[EXERCISE DIRECTIONS]:
When the line with "Now look at" is found, repeat it and all lines that follow it exactly, stopping at the end of the listing.

[RECORDS FOR PROCESSING]:

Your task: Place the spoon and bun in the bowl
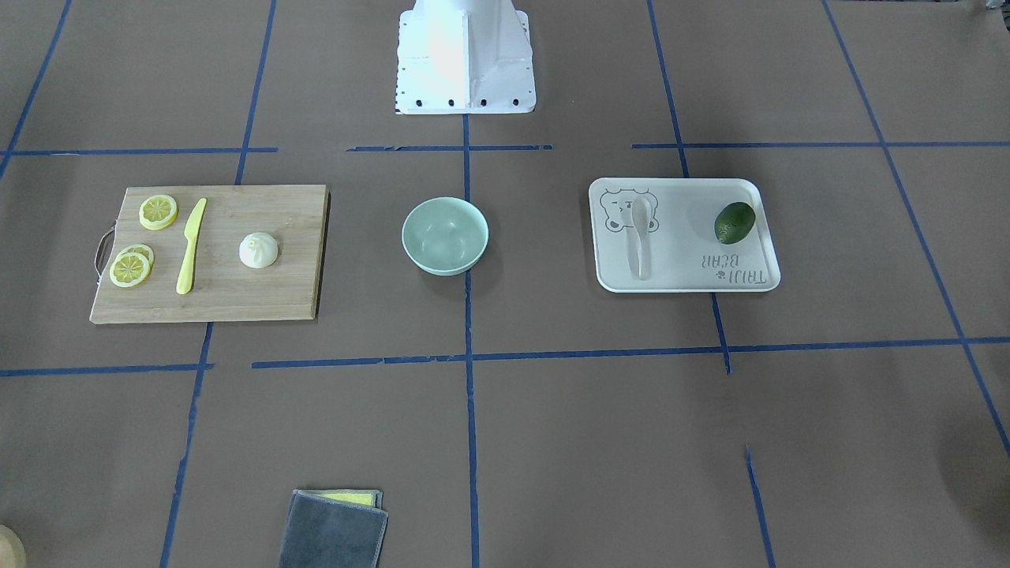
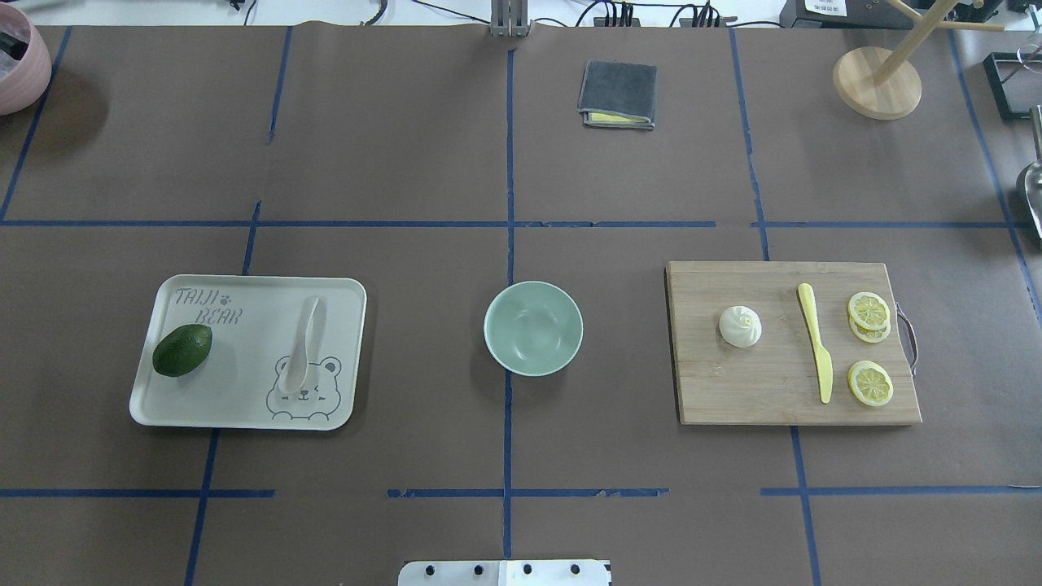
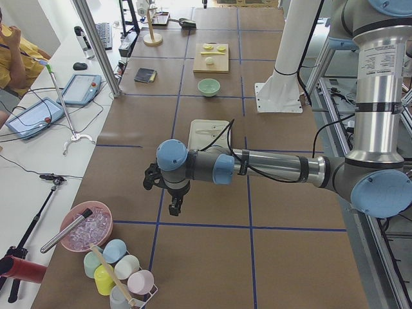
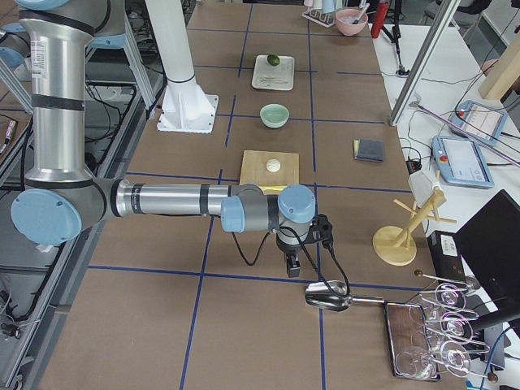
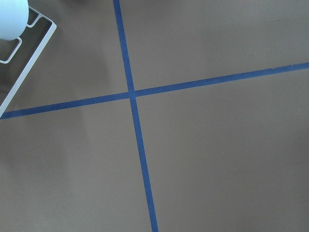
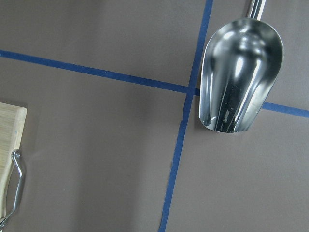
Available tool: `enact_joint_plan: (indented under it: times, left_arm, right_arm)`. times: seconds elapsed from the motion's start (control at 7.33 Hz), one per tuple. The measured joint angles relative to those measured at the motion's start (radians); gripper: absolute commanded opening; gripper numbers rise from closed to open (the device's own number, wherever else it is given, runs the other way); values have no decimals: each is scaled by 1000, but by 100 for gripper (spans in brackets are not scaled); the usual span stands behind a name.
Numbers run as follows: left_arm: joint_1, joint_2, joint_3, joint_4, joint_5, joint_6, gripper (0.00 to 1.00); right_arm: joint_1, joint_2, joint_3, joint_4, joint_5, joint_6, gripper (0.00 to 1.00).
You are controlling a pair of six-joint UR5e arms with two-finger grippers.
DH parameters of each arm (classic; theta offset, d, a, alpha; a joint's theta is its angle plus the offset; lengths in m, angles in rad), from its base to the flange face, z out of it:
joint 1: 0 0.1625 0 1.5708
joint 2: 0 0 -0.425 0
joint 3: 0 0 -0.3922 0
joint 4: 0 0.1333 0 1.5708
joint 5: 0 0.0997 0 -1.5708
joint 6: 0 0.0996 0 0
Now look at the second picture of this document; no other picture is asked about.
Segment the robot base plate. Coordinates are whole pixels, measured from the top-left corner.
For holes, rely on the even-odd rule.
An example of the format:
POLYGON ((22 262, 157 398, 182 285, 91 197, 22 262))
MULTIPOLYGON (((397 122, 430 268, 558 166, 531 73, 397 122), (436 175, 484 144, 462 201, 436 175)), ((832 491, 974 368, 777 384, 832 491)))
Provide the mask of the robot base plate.
POLYGON ((611 585, 607 561, 596 559, 414 561, 398 585, 611 585))

[RESULT OF THIS EXERCISE]:
Now look at the second picture of this document; no other picture is asked about.
Segment the robot base plate. Coordinates are whole pixels, measured from the top-left corner.
For holes, rely on the even-odd rule.
An example of the format:
POLYGON ((22 262, 157 398, 182 285, 91 197, 22 262))
MULTIPOLYGON (((397 122, 430 268, 558 166, 531 73, 397 122), (436 175, 484 144, 462 201, 436 175)), ((832 491, 974 368, 777 384, 832 491)))
Provide the mask of the robot base plate.
POLYGON ((611 585, 607 561, 596 559, 414 561, 398 585, 611 585))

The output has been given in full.